Berliner Imbisse im Test: Nachhilfestunde für die deutschen Bäcker: Zum Lunch im "Fine Bagels"

Anständige Bagels sind in Deutschland immer noch Mangelware. Bei Laurel Kratochvila im Friedrichshain kann man probieren, wie sie schmecken sollen.

Die Geschichte des Bagels ist eine Geschichte voller Missverständnisse. Wer die ringförmigen Gebäckstücke in den USA probierte, musste daheim feststellen, dass unser Bagel außer dem Namen oft wenig mit dem Original gemeinsam hat. Dass man den Hefeteig vor dem Backen kochen muss, spricht sich hier erst langsam herum. Gute Bagels sind immer noch Mangelware.

Das musste auch Laurel Kratochvila feststellen, als sie vor gut fünf Jahren aus Boston nach Berlin zog. Also fabrizierte sie kurzerhand ihre eigenen – ihre Urgroßeltern waren schließlich Bäcker.

Aus der aktiven Selbsthilfe ist inzwischen das Deli „Fine Bagels“ geworden, das eine Ecke des Friedrichshainer Buchladens „Shakespeare and Sons“ einnimmt, den ihr Partner Roman betreibt.

Links vom Eingang stehen in den hellen Holzregalen Raymond Chandler, Bret Easton Ellis oder Dostojewski, rechts in der Auslage liegen Bagels mit Sesam oder Oliven. Es gibt helle und dunkle aus Roggen. Leider sind die mit Zimt gerade aus.

Hoch an der Wand informieren schwarze Tafeln mit weißer Schrift über das Angebot. Espresso kostet 1,70 Euro, Cappuccino 2,70. Wir bestellen den Klassiker: Bagel mit Cream Cheese und Räucherlachs für 5,20 Euro, dazu Hummus auf Honig-Bagel für 3,20 Euro.

Kurz gibt es Verwirrung - der charmanten Art

Weil die Bedienung nur Englisch spricht, das aber erst nach der Bestellung sagt, gibt es kurz Verwirrung. Aber eine der charmanten Art. Von dem „grausamen, feindseligen Personal“, vor dem manch einer im Internet warnt, ist bei unserem Besuch nichts zu sehen.

Mit unserer Wartenummer setzen wir uns an eins der Holztischchen, das mal wieder gewischt werden könnte, von dem man aber einen schönen Blick auf den Eingangsbereich und die Warschauer Straße hat. Die Atmosphäre erinnert an ein Studentencafé in D. C. oder Brooklyn: Hipster hinter Macs, leise Soulmusik, polyglottes Publikum, es duftet nach Brot.
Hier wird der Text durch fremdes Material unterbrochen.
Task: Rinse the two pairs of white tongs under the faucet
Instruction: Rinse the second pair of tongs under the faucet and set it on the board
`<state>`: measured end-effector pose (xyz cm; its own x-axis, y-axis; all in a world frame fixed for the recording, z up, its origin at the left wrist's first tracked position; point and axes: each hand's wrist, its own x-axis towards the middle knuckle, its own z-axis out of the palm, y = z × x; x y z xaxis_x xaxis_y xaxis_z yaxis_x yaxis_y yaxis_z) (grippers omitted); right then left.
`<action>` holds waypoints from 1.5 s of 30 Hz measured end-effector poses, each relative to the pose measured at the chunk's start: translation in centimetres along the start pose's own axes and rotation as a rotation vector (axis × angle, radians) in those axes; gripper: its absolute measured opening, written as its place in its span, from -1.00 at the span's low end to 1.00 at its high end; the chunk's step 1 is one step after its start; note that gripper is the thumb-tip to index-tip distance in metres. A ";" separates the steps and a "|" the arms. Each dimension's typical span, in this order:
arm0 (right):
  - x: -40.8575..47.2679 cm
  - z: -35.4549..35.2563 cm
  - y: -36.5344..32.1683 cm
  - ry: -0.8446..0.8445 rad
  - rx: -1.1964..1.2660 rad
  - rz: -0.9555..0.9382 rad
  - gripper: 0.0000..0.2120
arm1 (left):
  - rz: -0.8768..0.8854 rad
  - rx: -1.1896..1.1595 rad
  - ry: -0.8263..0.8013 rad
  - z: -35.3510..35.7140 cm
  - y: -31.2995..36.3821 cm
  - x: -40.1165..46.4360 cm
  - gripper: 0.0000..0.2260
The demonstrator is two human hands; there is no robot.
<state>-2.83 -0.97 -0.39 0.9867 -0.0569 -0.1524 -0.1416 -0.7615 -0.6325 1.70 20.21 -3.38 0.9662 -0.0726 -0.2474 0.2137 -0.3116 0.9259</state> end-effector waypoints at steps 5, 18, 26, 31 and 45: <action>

nach zehn Minuten kommen die Bagels, serviert auf Flohmarkt-Geschirr – und sie sind ein Gedicht. Dick belegt, leicht getoastet, mächtig und mit genau dem wohligschweren Biss, für den die Amerikaner den nur unpräzise ins Deutsche zu übertragenden Begriff chewy erfunden haben.

Als wir gehen, werden gerade frisch gebackene Bagels aufgeschüttet. Zimt! Freude! 1,20 Euro zum Mitnehmen.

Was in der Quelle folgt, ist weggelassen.